En ce sens, l’écologie politique se présente comme une énième idéologie dont l’une des caractéristiques est d’appuyer sur un sentiment d’appartenance au monde, largement badigeonnée d’un vernis spirituel bigarré, puis d’insister sur cette forme de dépendance afin d’agir.
Chevaucher le tigre
« Il pourrait être bon de contribuer à faire tomber ce qui déjà vacille et appartient au monde d’hier ». Chevaucher le tigre, c’est aussi cela. Éviter que les nuisances du monde moderne n’aient prise sur soi. Se débarrasser des scories ineptes sur lesquelles le monde actuel maintien ses bases. L’écologie pourrait bien en faire partie. Ultime projection des angoisses d’une humanité à la dérive, héritage chancelant de la société post-industrielle, métissée de scientisme, de recherche névrotique du bien-être, cette nouvelle offre politique serait bien à même de devenir le futur système idéologique planétaire. Elle n’est pourtant qu’une réponse relevant des mêmes automatismes caractérisant le monde moderne : la volonté de guérir, de solutionner, de contrôler.

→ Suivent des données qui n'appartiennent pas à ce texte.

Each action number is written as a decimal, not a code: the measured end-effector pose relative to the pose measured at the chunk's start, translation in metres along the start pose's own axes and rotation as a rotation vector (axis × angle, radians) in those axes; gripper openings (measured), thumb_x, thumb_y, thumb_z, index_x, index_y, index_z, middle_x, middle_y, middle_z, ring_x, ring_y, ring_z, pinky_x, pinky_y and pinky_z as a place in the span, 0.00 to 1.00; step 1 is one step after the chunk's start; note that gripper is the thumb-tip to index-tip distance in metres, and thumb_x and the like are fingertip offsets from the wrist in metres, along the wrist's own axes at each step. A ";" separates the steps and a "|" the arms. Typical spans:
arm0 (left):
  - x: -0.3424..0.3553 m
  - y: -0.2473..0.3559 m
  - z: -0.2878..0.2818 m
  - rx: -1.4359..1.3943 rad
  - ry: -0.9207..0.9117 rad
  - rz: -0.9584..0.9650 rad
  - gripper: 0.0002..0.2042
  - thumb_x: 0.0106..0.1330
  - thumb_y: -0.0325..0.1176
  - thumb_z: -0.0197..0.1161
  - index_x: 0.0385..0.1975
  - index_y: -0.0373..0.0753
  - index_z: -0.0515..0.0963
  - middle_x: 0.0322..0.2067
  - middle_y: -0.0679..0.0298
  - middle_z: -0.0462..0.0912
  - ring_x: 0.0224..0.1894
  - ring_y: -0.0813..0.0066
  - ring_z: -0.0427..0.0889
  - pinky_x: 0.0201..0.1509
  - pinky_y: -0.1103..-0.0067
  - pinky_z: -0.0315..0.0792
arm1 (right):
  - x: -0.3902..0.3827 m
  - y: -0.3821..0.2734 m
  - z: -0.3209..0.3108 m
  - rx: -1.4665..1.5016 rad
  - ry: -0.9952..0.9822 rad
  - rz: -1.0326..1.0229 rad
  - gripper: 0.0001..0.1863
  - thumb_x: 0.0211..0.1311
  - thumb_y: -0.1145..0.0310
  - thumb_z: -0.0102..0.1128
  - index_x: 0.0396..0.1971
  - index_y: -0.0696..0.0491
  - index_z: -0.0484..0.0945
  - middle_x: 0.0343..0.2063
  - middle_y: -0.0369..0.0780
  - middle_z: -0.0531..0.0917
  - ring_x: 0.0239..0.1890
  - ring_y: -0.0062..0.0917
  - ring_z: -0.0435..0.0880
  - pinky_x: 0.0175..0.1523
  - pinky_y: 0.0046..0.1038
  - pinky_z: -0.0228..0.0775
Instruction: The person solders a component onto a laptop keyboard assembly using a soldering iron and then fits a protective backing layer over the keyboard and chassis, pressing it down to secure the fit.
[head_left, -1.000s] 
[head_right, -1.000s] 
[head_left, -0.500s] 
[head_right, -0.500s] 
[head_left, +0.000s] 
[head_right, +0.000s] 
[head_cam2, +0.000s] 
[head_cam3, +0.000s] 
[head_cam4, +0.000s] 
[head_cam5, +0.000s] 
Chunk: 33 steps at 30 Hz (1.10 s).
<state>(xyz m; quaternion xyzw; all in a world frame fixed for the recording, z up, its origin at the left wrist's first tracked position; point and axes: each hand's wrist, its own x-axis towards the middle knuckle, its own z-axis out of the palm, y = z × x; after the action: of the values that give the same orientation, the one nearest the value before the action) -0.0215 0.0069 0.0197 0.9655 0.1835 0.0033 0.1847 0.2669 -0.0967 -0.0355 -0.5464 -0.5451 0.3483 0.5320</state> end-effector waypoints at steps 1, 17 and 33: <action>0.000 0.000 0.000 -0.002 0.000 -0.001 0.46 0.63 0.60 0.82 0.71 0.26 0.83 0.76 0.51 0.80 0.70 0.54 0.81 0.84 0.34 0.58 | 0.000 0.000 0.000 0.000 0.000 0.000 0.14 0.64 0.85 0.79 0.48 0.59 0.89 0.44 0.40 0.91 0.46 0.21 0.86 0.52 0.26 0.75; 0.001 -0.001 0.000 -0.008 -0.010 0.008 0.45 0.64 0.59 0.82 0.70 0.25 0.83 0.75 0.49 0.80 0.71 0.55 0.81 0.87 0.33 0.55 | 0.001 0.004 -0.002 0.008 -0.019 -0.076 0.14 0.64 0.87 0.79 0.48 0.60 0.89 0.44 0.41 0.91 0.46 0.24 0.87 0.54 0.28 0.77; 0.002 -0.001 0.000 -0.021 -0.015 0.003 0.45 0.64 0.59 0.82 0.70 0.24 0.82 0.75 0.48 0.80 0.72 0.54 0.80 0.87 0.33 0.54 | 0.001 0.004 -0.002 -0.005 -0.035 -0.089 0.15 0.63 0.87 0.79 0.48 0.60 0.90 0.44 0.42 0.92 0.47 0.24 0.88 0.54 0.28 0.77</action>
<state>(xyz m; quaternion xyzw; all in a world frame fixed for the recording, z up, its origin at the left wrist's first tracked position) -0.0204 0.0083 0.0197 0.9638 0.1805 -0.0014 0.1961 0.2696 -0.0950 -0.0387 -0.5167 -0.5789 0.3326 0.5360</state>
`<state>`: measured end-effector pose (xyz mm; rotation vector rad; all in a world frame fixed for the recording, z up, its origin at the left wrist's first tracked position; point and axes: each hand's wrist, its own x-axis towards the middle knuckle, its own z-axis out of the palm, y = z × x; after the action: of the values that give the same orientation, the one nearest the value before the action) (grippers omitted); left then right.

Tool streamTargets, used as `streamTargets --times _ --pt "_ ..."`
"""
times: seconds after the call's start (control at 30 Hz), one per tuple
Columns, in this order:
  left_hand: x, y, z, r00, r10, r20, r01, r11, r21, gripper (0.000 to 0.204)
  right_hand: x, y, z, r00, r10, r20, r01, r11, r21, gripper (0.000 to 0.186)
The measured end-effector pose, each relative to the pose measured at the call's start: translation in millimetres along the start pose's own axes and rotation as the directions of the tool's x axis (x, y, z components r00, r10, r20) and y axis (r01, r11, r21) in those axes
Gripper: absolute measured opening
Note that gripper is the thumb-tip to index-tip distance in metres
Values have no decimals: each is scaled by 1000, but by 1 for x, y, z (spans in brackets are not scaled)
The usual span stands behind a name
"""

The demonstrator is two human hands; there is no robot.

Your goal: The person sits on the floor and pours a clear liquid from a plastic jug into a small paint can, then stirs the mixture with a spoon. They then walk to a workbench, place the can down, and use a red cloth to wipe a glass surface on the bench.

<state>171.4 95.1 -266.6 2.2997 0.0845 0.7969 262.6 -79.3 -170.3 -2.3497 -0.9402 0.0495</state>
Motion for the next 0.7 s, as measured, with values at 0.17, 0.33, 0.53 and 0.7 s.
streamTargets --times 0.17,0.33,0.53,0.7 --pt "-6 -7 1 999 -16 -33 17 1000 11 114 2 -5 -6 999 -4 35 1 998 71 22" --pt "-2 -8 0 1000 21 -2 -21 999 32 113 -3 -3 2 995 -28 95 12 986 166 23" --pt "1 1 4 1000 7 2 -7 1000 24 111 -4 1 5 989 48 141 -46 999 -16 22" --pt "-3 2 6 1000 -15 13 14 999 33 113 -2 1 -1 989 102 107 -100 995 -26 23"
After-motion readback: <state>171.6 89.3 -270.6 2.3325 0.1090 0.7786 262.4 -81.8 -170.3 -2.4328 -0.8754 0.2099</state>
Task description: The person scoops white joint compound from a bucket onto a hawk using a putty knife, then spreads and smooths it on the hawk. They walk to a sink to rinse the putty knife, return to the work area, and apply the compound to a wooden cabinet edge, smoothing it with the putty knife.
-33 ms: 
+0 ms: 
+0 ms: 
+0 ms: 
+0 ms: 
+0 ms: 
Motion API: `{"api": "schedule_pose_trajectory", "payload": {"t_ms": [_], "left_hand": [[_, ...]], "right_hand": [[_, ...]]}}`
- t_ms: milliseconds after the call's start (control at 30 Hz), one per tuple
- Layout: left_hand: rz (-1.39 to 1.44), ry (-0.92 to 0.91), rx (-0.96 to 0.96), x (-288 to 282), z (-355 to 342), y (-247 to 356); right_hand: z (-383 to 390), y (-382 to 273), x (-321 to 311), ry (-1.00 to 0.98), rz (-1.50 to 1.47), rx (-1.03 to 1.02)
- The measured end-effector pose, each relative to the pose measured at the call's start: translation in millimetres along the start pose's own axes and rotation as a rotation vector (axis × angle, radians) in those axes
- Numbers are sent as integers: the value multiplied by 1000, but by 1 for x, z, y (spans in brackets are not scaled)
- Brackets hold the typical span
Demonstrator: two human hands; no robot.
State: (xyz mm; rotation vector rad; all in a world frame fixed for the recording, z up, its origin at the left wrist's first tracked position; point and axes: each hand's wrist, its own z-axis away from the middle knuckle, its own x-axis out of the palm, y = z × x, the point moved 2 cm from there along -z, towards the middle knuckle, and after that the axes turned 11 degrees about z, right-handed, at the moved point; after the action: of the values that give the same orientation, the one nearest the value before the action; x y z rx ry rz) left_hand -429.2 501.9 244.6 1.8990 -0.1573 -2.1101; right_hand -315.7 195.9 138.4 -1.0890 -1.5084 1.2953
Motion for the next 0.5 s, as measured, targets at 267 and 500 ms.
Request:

L’écologie est la nouvelle médecine capable de soigner le malheur occidental. Les accents apocalyptiques du discours environnementaliste n’ont rien à envier aux ardeurs pré-millénaristes de certaines théologies. Sauver l’homme : se débarrasser de sa souillure, retrouver le jardin d’Eden, luxuriant, rassurant, sans contradictions, sans souffrances. Il s’agit, comme tous les progressismes, d’un appel de l’homme à la rédemption par lui-même, c’est-à-dire au travers de ses calculs, logiques, de ses innombrables combats, militances et engagements. La nature n’est rien d’autre que le nouveau terrain de jeu d’une logique scientifico-évangélique. L’homme reste bien face à lui-même, mû par les rouages d’une machine intellectuelle cherchant sans cesse la solution. S’il s’interroge sur ses rapports au monde, il ne fait cependant qu’envisager l’optimisation de son mode de vie, pris par le mouvement d’une quête effrénée du bonheur, de l’harmonie, désormais rattachés au visage printanier d’une nature soudainement belle, précieuse, fragile.
À lire Evola, il faut bien se résoudre, admettre : rien ne remplacera une véritable quête intérieure, une rupture, âpre, difficile, qui départira l’homme de sa seule humanité afin de lui ajouter un supplément d’âme, bien au-dessus de la vie même, infiniment plus loin que ses désirs, ses problèmes, ses méthodes. Plus loin, enfin, que toutes les tentatives incessamment réinventées dont le but inavoué est de se confectionner une image de soi à jamais embellie.